New research has found that human beta-defensin 3 (HBD3) secreted by keratinocytes can kill pathogens within 15 minutes of contact. Internalization of the pathogen into the cell is not required for its destruction.
Internalization of the pathogen into the cell is not required for its destruction. The findings could lead to the development of new therapeutic approaches to controlling infection.
"What surprised me was how quickly and effectively keratinocytes can respond to kill the bugs, because they are dying within 15 minutes," says Donald Y.M. Leung, M.D., Ph.D. He led the research team that made the discovery at the National Jewish Medical and Research Center in Denver.
Dr. Leung's study used a human skin explant model to look at the interaction of labeled Staphylococcus aureus with keratinocytes. It found that within five minutes, the pathogen had become associated with keratinocytes, and within 15 minutes the keratinocytes had internalized bacterial debris. Additional work showed that normal keratinocytes killed two to three log more bacteria per cell than HaCaT cells, but fewer bacteria than neutrophils.
He also determined that internalization of the bacteria is an active cellular process, not an invasion of the cell by the bacteria. There is a suggestion that preventing internalization might even enhance killing of the pathogen.
Dr. Leung explains that keratinocytes and cells of the adaptive immune system, such as macrophages and neutrophils, both express toll-like receptors and complement receptors that recognize the presence of bacteria.
"We don't know exactly which molecules the bacteria is binding to trigger this secretion of HBD3," he says.

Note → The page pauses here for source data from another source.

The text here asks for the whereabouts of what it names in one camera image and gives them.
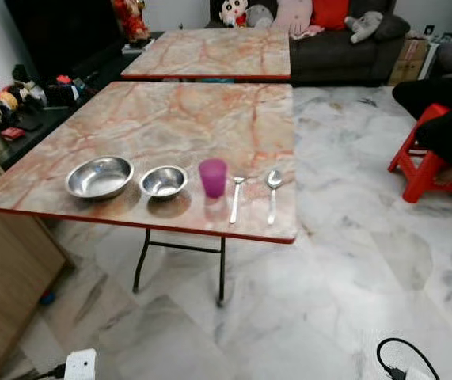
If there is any large steel bowl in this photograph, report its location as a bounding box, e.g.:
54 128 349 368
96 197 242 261
66 156 135 200

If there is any red plastic stool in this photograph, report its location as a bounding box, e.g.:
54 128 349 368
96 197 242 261
388 103 452 205

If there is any person in black clothes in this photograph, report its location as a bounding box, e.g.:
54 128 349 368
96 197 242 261
392 70 452 169

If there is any brown cardboard box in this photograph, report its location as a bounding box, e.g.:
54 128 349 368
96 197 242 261
389 37 431 86

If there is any dark grey fabric sofa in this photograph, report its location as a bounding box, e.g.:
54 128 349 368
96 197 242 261
208 0 411 86

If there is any long grey Totoro plush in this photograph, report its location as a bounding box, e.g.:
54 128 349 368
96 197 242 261
344 10 386 44

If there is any steel spoon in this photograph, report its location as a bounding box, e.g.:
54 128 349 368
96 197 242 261
266 169 283 226

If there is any pink folded cloth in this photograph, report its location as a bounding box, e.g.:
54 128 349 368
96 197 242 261
295 25 326 40

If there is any red pillow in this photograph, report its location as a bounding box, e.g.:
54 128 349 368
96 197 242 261
311 0 351 31

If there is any pink cat face cushion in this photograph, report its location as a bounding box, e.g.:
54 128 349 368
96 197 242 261
272 0 314 36

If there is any purple plastic cup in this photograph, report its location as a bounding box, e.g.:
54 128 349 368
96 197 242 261
199 158 229 199

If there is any round grey Totoro cushion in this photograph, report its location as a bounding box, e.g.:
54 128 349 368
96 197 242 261
245 4 276 30

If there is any cartoon boy plush doll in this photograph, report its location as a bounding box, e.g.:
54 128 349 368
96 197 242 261
219 0 249 29

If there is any small steel bowl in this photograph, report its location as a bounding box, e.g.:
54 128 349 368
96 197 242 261
139 165 188 200

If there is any red gold deity statue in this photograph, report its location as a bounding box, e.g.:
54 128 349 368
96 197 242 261
111 0 152 43

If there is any black television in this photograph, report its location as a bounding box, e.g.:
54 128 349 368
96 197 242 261
4 0 125 82

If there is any small red box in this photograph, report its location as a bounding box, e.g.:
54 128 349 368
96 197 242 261
1 127 27 143

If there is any wooden cabinet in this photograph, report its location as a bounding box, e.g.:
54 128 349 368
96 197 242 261
0 142 70 380

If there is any yellow round toy figure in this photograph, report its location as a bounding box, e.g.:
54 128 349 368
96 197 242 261
0 91 19 112

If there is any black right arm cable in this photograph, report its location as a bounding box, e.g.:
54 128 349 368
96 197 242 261
376 337 443 380

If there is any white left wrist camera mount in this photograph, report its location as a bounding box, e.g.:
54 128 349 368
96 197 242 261
63 348 98 380

There may be more than one signaling pathway to recognizing the pathogen, he says.
HBD3 probably resides close to the cell surface because "the data suggests that when the bacteria come in contact with the surface of the cells, the molecules are secreted, immediately killing," he says. "And subsequently, the cells take up the debris."
It may well be that internalization has a dual function, to both present fragments on the cell surface for the adaptive immune response to recognize and to inhibit the inflammatory response so that it does not overreact when the innate response has the situation under control.
Other antimicrobial peptides (AMPs) are induced with exposure to S. aureus, but when Dr. Leung and his colleagues measured the killing power of each individually, most had modest effect. Only HBD3 was sufficiently lethal and plentiful to accomplish the task of clearing the bacteria. However, he acknowledges that other AMPs may have a synergistic killing effect with HBD3.
Free-floating S. aureus are relatively impervious to host cell defenses. It may be that the act of binding to keratinocytes alters the surface structure of the pathogen, making it more vulnerable to HBD3, while at the same time bringing it more proximate to greater concentrations of AMPs.
Dr. Leung says there is a lot of cross-talk between the innate and adaptive immune responses, where the innate immune response is shaping the adaptive immune response, depending on what kind of pathogen is invading the body.
"You want an inflammatory response so that you can create a host defense against invaders like bacteria, but if it's too much, then the human subject starts getting symptoms such as a rash," he says. "It may even trigger disease."
He sees the potential for applying this information to developing new therapeutic approaches to controlling infection.